The President Donald Trump administration seems a lot more "Game of Thrones" than United States White House in a recent expose by Politico.
Reportedly, the president's infamous ignorance and seemingly pathological tendency to act brashly before thinking is played upon by White House aides. If this scares you, it should; whatever news crosses Trump's desk, no matter if it's fake, has the potential to influence the policies that shape our lives.
According to Politico, White House Chief of Staff Reince Priebus told aides at a senior staff meeting to stop slipping stories to the president. The warning came after a telling incident just days earlier that had nearly escalated into yet another public relations issue for an administration already widely disliked.
Deputy National Security Adviser K.T. McFarland had left printouts of two Time magazine covers on the Oval Office desk. Four White House officials who were privy to the incident said that one was from 2008 and addressed the threat of global warming. The other, from the 1970s, predicted a coming ice age and had been confirmed as a hoax years ago. Of course Trump didn't know that.
The president became agitated by the conflicting stories and began to heat up over the hypocrisy of the "fake media." Luckily for the White House, staff was able to uncover the truth and dissuade him from tweeting or speaking publicly about the issue before he had all the facts.
One White House official defended McFarland to Politico, insisting that it was an honest mistake. Nevertheless, the room for error or manipulation when it comes to influencing the president remains alarmingly large.
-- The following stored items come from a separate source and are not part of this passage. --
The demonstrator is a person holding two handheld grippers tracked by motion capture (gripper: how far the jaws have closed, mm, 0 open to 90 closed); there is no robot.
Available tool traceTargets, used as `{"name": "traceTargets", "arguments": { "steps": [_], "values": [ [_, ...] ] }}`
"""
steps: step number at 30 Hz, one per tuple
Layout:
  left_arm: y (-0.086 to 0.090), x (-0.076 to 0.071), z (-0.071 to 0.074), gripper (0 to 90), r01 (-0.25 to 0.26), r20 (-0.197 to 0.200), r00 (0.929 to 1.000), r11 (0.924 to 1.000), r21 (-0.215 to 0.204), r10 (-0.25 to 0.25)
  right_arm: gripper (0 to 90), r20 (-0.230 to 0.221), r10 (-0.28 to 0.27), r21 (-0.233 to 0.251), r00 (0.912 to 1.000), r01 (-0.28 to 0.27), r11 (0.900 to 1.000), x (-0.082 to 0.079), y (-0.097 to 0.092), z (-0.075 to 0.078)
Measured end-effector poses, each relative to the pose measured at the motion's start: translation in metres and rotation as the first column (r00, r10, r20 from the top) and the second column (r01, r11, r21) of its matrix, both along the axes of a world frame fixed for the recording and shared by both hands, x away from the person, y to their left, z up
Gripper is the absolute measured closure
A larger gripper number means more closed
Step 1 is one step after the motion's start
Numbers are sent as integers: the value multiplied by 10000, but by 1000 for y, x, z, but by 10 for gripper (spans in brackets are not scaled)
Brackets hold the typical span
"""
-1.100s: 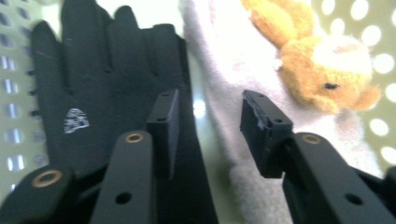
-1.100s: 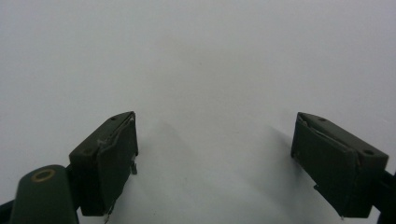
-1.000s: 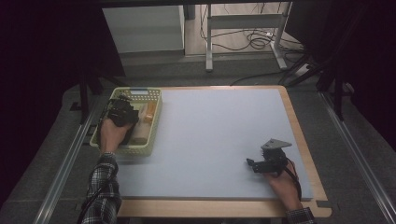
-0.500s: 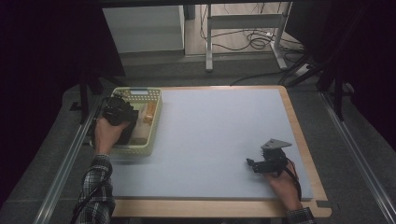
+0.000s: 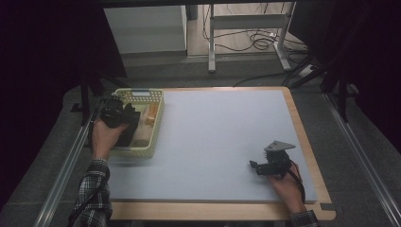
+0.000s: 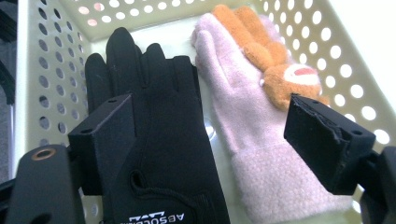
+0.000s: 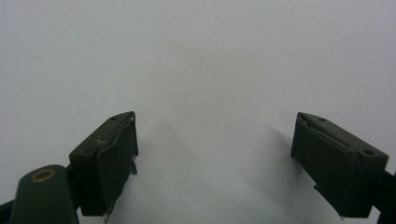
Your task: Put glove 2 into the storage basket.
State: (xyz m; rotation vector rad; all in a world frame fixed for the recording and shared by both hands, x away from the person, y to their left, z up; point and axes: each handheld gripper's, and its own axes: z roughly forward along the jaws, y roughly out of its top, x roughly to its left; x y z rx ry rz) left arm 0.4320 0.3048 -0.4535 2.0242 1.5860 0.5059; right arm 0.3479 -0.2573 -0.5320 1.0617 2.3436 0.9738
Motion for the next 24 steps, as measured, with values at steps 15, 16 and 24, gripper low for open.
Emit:
{"name": "traceTargets", "arguments": {
  "steps": [15, 16, 24],
  "values": [
    [0, -17, 10, 67, 532, 288, 9982, 9980, -331, -522, 146, 9, 1, -41, 10000, -1, 10000, 0, 0, 0],
    [-1, -18, 11, 62, 605, 301, 9978, 9976, -339, -595, 146, 15, 7, -50, 10000, -7, 10000, 0, 0, 0],
    [-5, -27, 16, 41, 911, 497, 9948, 9949, -444, -889, 146, 23, 13, -63, 10000, -13, 10000, 0, 0, 0]
  ]
}}
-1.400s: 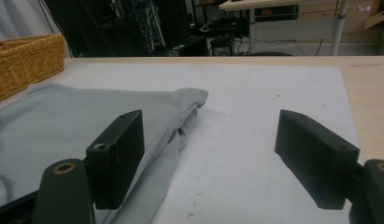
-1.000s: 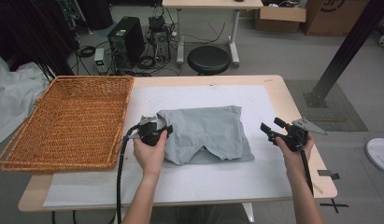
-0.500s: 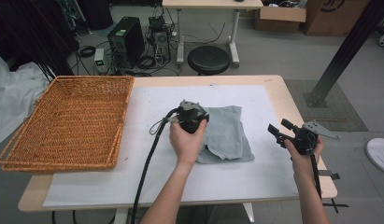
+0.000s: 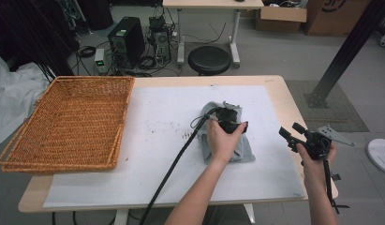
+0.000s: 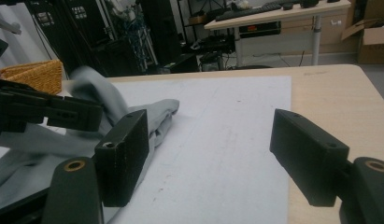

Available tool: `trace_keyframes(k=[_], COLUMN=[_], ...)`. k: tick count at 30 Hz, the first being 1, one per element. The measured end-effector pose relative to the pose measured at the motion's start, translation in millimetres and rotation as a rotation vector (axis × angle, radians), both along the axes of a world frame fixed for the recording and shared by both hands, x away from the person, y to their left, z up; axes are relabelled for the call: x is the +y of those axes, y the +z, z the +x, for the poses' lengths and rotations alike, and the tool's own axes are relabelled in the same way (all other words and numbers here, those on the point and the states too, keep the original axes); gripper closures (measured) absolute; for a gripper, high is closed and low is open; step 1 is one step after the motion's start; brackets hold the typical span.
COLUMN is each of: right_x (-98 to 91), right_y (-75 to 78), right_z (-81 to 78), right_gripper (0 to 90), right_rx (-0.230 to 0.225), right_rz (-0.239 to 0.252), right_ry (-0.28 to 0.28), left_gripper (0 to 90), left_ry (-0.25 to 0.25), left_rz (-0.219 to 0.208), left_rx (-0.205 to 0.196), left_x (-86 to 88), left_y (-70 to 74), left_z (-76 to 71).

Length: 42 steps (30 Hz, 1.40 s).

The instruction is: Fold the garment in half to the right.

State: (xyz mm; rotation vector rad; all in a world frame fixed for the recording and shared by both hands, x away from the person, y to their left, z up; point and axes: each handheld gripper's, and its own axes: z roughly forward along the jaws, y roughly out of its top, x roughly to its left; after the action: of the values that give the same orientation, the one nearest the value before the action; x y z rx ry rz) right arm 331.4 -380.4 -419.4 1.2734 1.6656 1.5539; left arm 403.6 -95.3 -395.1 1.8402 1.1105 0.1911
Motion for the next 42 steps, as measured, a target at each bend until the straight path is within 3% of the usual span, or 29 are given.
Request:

Traditionally, what goes into the president's ears is carefully monitored, but Trump has fashioned his office into an open highway of information, and he doesn't bother taking the time to differentiate the lies from the truth. He reportedly rarely uses the internet, so he primarily gets his information from his advisors, staff, and a carefully curated binder of daily news clippings. If someone wants to push an agenda ,and they are morally corrupt enough to use one of the millions of fake news stories out there to do it, the president is an easy target.
“You know that people are going to go around the system. But then it’s up to the principal to decide how to handle it,” explained Lisa Brown, White House staff secretary under Barack Obama. “You need the president to say ‘thanks, I appreciate it’ [when he receives stories] and to hand it off to get it into a process.”
It takes no stretch of the mind to imagine that this just does not happen with Trump in power. If he is left with incomplete or biased information, it's safe to assume that he would not have the wherewithal to seek a more complete picture before launching into a Twitter rant or making monumental policy decisions.
A recent example is Trump's tax plan, which has been panned by Democrats for favoring America's wealthiest and buying into the farce that is "trickle down economics." Reportedly, the plan was almost entirely influenced by a New York Times op-ed written by four economists who advised Trump during his 2016 presidential campaign. After the article mysteriously made it to the president's desk, he ordered that a plan be drawn up and announced in accordance to the advice of the economists.
“Several of the White House folks came up to us and said, ‘It’s your op-ed that got Trump moving on this,’” Stephen Moore, one of the economists behind the op-ed, said. “I’ve probably written 1,000 op-eds in my life but that might have been the most impactful.”
All in all, it's a recipe for disaster. Trump (aka the fuse that's always lit) has drastically limited himself to the sources from which he gets the information necessary to be a fair and successful president who is truly for the people while opening himself to a world of alternative facts. This is a huge advantage for those around him looking to push their own agendas or those of their allies, but how this can (and will) sway Trump's policymaking cannot bode well for the average American. After all, we're not the one's whispering in his ear.